Monday, February 12, 2007

looking for a complication

i started this blog almost a year ago with the sole purpose to talk bout guys under the protection of total anonymity. and under this safety net, everything that's been recounted here is true. however i admit that just like everyone else, i've chosen to omit some information. and lately i've noticed myself holding back more than usual.

it has something to do with key account executive. and i realised that it's 'coz somehow i'm afraid of being judged. even if it's by people who have no idea who i am (i am actually much more than what perhaps is portrayed here) and who i have no idea who they are.

i've attracted too many attached or married men in my lifetime (okay it may not be a whole lot but any is already too many) and that's really not my thing. i'm not the cheating type nor do i want a guy who cheats. though i have kissed 2 (that i know of) guys that were attached. but in my defense i didn't know then and only found out later... by someone else.

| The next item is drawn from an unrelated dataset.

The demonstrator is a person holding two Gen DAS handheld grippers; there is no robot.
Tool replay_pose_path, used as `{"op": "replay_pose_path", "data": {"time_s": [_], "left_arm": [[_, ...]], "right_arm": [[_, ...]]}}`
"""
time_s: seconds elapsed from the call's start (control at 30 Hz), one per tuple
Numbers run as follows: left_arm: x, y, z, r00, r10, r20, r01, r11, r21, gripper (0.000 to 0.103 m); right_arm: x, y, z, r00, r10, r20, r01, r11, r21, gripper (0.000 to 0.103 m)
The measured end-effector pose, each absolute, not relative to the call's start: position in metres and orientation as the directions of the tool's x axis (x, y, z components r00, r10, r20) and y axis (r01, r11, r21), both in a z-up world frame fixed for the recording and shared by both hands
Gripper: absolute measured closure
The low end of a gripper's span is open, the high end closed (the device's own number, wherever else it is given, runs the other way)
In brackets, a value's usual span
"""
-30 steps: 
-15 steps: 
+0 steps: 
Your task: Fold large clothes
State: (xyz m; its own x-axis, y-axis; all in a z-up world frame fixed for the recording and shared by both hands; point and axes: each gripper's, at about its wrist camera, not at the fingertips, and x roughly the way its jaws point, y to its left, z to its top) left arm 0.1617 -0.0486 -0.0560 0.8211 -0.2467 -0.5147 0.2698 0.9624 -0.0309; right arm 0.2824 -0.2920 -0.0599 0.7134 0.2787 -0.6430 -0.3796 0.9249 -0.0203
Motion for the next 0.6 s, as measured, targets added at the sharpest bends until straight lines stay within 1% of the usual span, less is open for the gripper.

i don't know bout key account executive's marriage status. it's vague but i'm very sure it didn't go well at all. maybe that's my rationalisation of why i can't seem to get him outta my mind. maybe it's the connection we seem to have. that great conversation. those text messages.

i can't help it. but i'm attracted to him. and somehow this particular attraction for him has led to me being more proactive when in the past i've been less proactive with a whole lot more interest. i admit that i was the one to contact him first via email after our initial hitting it off at the work event. i was also the one to boldly give him my number (i already had his) 'coz i knew that i would be away from the office for some time when i was warded. but he was the one to call me twice. i was the first one to text just to let him know that i was going back to work. but then he was the first one to initiate a long flirty text conversation a few days later. he was the one to suggest meeting up. but 2 weeks later i was the one who actually suggested a day to meet up. and he was the one who didn't reply.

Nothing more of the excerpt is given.